# DIRECTIONS
In the data, find each line where the word "positions" appears and list that line.

+ + +

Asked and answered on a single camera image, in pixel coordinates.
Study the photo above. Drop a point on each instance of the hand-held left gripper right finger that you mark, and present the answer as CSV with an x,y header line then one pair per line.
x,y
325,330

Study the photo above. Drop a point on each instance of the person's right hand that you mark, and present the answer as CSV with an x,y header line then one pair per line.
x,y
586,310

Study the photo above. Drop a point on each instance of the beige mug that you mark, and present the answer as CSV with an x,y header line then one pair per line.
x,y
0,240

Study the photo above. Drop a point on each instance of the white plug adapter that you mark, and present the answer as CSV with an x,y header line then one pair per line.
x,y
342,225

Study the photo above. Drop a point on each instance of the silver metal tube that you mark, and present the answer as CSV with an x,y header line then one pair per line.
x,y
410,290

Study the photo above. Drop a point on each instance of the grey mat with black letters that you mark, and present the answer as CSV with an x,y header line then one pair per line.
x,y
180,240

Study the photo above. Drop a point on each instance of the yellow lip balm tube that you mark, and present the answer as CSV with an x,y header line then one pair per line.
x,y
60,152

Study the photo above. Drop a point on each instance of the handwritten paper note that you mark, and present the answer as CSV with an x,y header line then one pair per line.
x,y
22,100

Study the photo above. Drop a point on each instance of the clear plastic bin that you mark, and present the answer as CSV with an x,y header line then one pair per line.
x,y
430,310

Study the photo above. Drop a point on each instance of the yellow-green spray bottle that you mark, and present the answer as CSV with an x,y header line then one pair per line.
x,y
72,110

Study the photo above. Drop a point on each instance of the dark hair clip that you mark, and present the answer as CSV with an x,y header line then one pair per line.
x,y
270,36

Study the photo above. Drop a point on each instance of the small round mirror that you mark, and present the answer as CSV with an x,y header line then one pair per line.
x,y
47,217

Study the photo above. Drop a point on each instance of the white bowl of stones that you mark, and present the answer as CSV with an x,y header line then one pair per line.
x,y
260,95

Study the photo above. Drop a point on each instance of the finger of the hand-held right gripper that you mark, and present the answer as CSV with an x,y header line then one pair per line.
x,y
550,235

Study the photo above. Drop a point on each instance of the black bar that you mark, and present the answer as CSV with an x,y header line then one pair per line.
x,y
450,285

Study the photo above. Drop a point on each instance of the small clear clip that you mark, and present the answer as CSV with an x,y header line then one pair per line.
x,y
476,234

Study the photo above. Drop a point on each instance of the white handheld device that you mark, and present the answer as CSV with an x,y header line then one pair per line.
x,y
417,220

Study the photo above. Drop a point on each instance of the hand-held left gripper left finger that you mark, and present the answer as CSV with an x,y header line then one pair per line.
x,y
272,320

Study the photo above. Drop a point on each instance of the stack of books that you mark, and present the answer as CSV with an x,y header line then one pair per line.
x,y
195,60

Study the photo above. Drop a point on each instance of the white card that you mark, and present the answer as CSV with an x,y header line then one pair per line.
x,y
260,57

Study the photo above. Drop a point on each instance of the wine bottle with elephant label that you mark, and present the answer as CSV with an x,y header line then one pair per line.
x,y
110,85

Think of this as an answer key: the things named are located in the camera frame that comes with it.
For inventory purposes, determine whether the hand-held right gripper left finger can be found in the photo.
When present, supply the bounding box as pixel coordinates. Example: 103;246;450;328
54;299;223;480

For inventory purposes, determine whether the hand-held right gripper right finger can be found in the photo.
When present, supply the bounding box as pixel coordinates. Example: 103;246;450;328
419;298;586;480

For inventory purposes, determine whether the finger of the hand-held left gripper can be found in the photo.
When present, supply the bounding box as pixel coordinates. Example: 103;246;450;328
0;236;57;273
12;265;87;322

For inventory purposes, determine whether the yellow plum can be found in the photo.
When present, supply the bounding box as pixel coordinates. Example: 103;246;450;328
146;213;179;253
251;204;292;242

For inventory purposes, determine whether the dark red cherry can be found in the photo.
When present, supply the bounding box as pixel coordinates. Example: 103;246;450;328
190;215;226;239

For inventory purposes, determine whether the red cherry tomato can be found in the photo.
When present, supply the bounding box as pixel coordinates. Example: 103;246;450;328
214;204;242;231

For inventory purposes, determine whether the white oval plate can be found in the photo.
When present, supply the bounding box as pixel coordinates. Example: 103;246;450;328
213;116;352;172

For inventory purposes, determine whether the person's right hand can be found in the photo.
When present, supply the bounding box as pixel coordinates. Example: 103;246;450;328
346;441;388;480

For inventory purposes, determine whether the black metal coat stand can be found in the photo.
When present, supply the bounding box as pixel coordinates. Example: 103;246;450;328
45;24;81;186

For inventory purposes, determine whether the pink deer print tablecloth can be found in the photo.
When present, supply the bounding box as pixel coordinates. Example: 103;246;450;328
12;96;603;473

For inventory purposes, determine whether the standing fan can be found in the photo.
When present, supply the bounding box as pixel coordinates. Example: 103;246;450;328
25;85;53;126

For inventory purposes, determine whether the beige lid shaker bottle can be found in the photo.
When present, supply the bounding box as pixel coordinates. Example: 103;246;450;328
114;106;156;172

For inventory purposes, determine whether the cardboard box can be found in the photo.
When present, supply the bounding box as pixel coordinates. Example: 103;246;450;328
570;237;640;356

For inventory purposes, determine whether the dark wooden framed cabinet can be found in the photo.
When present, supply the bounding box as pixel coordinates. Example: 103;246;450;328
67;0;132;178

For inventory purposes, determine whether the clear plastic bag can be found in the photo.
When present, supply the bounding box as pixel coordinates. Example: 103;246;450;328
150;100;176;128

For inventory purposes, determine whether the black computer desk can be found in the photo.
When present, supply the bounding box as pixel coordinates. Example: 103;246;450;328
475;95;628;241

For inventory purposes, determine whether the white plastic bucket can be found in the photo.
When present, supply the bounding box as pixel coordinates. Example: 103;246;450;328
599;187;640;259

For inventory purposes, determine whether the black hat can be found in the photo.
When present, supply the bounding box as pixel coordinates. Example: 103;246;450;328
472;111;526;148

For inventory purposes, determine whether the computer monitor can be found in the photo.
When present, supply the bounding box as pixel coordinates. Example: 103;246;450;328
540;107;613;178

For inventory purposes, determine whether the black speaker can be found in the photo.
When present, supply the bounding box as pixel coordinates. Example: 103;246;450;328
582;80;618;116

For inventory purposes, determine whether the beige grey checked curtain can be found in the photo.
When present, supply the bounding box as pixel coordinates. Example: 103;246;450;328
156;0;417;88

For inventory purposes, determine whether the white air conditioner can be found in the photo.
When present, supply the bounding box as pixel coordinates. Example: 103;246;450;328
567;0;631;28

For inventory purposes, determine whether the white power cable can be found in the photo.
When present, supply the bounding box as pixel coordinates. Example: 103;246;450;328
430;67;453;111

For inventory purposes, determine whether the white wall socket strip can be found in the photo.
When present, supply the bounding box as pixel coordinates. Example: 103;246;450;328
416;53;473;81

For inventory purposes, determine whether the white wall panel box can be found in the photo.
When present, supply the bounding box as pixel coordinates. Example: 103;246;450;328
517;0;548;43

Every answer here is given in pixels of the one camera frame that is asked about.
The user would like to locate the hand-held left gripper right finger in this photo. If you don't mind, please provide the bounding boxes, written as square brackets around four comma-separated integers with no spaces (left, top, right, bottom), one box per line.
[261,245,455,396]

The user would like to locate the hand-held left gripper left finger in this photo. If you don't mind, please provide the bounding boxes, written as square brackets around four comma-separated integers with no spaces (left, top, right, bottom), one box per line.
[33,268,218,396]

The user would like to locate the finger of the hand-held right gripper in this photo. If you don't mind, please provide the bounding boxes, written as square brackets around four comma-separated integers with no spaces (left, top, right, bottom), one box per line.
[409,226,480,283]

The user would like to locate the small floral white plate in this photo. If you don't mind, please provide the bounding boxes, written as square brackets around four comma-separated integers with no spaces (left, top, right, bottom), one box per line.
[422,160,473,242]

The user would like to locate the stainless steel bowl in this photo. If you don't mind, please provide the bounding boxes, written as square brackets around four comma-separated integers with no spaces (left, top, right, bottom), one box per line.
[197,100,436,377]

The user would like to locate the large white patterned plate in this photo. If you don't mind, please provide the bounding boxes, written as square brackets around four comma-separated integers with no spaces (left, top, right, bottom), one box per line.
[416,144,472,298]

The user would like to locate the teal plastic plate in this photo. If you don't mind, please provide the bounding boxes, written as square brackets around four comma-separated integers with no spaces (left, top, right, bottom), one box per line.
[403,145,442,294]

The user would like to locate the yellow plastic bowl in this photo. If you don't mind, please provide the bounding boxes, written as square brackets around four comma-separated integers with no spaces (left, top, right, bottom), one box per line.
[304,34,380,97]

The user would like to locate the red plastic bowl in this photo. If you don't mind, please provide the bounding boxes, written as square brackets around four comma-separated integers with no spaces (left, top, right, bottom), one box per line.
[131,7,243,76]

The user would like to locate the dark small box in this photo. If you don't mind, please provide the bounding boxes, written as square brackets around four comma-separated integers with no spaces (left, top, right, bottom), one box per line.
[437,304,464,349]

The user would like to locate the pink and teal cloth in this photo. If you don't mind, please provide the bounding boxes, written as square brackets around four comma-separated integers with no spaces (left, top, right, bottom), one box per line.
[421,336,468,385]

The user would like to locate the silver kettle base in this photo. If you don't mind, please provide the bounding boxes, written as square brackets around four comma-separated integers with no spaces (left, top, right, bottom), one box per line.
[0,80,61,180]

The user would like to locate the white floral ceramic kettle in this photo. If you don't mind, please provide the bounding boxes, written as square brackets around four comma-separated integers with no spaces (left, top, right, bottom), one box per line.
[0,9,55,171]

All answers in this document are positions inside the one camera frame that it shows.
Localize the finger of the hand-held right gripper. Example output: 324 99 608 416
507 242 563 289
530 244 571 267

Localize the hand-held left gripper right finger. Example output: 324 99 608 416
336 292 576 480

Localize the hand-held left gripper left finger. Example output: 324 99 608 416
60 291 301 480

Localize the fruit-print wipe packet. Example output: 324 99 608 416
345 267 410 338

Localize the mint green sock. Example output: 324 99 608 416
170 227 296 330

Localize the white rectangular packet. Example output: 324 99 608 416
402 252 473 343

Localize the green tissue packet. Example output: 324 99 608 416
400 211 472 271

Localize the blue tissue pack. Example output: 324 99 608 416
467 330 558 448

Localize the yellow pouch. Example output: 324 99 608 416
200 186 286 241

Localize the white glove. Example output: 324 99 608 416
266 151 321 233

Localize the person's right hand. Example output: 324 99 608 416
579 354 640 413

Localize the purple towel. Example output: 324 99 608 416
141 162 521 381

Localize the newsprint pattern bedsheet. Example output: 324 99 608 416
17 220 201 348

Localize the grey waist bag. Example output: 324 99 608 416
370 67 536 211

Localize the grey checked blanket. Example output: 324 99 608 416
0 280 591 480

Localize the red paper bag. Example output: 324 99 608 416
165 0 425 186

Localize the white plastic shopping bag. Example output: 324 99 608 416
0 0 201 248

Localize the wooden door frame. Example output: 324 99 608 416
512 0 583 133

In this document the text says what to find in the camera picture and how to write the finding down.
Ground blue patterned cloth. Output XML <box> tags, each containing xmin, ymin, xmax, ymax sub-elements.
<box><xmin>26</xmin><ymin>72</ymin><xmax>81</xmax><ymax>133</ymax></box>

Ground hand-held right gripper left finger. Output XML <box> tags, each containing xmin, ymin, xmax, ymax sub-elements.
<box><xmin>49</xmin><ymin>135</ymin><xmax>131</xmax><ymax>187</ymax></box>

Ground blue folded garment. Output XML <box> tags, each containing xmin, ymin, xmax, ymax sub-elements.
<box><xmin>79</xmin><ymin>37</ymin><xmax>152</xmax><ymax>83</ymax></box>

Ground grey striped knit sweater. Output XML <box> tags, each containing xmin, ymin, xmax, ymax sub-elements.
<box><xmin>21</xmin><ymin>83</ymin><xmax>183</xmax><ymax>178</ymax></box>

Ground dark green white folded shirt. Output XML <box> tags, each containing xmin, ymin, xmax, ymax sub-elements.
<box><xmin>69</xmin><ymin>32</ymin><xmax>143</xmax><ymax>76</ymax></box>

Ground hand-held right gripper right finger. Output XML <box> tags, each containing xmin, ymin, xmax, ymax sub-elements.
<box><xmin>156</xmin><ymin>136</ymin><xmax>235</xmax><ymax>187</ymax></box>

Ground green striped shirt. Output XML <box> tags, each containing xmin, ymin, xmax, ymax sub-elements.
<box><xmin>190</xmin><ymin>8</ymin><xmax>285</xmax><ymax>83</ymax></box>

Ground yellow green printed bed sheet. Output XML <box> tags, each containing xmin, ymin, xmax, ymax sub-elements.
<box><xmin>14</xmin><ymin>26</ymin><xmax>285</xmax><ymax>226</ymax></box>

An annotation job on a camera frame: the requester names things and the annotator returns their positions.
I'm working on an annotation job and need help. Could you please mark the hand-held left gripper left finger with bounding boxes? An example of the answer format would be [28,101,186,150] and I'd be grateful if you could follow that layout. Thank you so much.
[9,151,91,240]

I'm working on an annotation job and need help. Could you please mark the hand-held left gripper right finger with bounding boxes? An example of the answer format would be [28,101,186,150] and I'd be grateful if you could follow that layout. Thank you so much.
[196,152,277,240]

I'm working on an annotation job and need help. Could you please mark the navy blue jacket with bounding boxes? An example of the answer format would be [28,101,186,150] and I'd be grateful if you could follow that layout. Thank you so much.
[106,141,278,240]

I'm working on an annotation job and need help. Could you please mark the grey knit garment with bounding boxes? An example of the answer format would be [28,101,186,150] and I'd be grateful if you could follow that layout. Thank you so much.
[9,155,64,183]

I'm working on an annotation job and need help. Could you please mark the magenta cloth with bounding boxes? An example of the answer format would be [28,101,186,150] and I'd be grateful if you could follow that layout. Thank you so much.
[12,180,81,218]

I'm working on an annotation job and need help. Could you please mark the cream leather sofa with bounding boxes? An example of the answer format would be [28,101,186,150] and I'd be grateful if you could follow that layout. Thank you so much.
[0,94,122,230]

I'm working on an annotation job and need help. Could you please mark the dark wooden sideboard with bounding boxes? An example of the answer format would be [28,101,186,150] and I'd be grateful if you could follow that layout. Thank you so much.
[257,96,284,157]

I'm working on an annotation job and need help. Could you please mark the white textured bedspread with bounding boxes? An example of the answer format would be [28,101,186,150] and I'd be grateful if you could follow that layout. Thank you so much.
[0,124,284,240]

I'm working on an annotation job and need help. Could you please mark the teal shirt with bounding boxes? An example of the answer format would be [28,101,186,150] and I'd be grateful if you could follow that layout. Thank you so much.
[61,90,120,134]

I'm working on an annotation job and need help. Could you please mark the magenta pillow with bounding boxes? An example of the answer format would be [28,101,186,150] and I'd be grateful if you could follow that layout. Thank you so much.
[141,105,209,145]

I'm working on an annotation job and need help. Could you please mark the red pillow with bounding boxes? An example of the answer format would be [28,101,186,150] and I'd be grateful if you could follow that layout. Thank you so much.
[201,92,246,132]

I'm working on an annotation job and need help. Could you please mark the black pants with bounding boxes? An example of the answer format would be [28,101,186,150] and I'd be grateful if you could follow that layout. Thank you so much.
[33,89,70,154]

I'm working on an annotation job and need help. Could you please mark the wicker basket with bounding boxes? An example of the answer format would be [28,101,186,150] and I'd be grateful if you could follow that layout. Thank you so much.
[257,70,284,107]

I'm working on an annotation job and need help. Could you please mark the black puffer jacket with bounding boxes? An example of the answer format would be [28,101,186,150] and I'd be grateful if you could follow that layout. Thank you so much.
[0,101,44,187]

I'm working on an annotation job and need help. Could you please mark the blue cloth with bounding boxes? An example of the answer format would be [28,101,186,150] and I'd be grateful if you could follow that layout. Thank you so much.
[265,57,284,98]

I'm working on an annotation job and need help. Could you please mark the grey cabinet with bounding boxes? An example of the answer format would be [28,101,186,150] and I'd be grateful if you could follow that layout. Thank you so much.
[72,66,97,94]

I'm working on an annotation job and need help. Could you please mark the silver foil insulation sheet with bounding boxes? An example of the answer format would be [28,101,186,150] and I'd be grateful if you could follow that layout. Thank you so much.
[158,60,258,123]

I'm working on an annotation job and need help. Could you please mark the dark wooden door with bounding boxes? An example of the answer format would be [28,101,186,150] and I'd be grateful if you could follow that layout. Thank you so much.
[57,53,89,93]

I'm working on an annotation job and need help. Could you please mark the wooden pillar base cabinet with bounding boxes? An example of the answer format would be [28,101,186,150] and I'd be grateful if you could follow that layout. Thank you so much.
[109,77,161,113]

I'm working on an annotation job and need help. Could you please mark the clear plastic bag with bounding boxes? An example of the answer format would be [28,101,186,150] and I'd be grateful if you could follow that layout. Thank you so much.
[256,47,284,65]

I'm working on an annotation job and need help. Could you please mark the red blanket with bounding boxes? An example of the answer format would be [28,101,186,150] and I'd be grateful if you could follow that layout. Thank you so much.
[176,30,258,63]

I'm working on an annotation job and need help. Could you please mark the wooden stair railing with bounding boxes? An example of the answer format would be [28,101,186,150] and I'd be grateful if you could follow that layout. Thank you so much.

+ + +

# SOLUTION TO THIS PROBLEM
All answers in this document are positions inside the one camera frame that it shows.
An annotation job on a camera frame: the requester names things and the annotator returns their positions.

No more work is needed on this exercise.